Prologue: An Andalusian Dog
I, Baron Richard Ransdell of Santa Barbara Keep II, on Fish Street, a Moon of Innsmouth, a gas-giant
in the Xoth System, a binary stellar system located (as seen from Earth) in the constellation Draco, am
writing this in the year 2500 e.v. – a nice round, ominous (in the original, most neutral sense) number for
the beginning of a literary project like this. (While we’ve finally managed to produce an astrology for the
various planets of the Xoth system, where my wife and I now reside, I’m not good enough at it to interpret
an astrological chart erected for the start of this venture – especially here on Fish Street, which is a moon
of Innsmouth, one of the Xoth worlds, making the task of interpreting a chart erected for events taking
place here horribly more complex than I even want to think about!* And as for numerology – well, I’ll
leave that and similar disciplines to my colleague and neighbor, Baron Steve Muñoz, far more adept at
such things than I’ll ever be. )

*Of course, our computers are more than equal to the task of calculating an astrological chart erected for
this location. The celestial mechanics of this system were worked out to thirty decimal places not long
after it was discovered by terrestrial humanity in 2084 e.v., and all the apparent positions of the stars
in Fish Street’s skies were likewise been well mapped within a terrestrial decade or two of that first
exploration of this system. Computing the damned thing isn’t the problem. Figuring out what the hell
it all means is – and use of the word “problem” to signify the conundrum such a chart poses for me
begs the question. I’m not alone, either. Leroy Eisenstein himself, humanity’s great white hope of
deliverance from the prison of Earth’s gravity-well from the moment he was adopted by my late friend
Monty Eisenstein back in 2047 e.v., who established the various disciplines of extra-terrestrial
astrologies, alchemies, Qaballahs, and other esoteric Arts and Sciences, still has trouble interpreting
charts computed for extra-solar systems in any useful way. If he does, you can sure as hell imagine I
do! My own fortes are xenobiology and xenoecology, and while you could make a case for the idea
that astrology of any kind is just ecology writ on a cosmic scale, my own work has unfortunately never
dealt to any significant extent with the environmental impact of the universe at large on the worlds I’ve
studied. So I’m still an absolute amateur at xenoastrology, in spite of all my attempts to learn the
damned discipline, at least for this world.

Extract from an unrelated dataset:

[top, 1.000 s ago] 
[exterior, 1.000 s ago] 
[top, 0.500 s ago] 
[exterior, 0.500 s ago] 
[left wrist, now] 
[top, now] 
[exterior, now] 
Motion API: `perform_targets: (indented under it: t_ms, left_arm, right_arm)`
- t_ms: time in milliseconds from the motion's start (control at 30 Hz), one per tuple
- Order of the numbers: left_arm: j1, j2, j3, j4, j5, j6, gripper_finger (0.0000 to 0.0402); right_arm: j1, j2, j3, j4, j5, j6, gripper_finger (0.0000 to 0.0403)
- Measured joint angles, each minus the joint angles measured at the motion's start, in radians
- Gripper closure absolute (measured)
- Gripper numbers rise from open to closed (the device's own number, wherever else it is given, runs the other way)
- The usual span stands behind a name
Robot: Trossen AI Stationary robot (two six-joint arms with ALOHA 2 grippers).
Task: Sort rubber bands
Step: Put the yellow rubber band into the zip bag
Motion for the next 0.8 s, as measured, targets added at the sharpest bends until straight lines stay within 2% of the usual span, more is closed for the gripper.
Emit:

At any rate, I am writing this account of what may be the most important event in human history, the
Two-Day War of July 16-18, 2022 e.v. and its aftermath, to provide the generations to come with the
history I have lived through in my unreasonably long life, so that they will have a better understanding of
where they came from, what made their existence possible, and how narrowly my homeworld avoided
destroying any hope of any future at all for its children.
The Eris War, will be the second installment of that history. It comprises eyewitness accounts of that
war and what followed from it This, Book 1 of The Eris War, is an autobiographical account of my own
experience of the Two-Day War and the years that followed it. Volume 2 of The Eris War, The Dragon and
the Crown, written by Admiral Chaim G. Resh, USN, detached, father of the atomic submarine and founder
and current head of the interstellar mercenary-mercantile association known as the Fleet, is an accounting
of the experiences of a number of other survivors of the War, including himself; the current governor of
New California, Bill Jamieson; the late, former governor of New California, Steven Yeats; and many
others. And an auxiliary volume of the series, The Unappreciated Summer, which I wrote some years ago
and which was published last year by BEM Press in Cthulhu City on Providence, another world of the
system where I live and am writing this, is an account of my own boyhood, youth, young manhood, and
middle age up until the Two-Day War (which all of us who went through that horrible time tend to call
simply “the War”; thus if I use that term for it in this work, you will know what I mean).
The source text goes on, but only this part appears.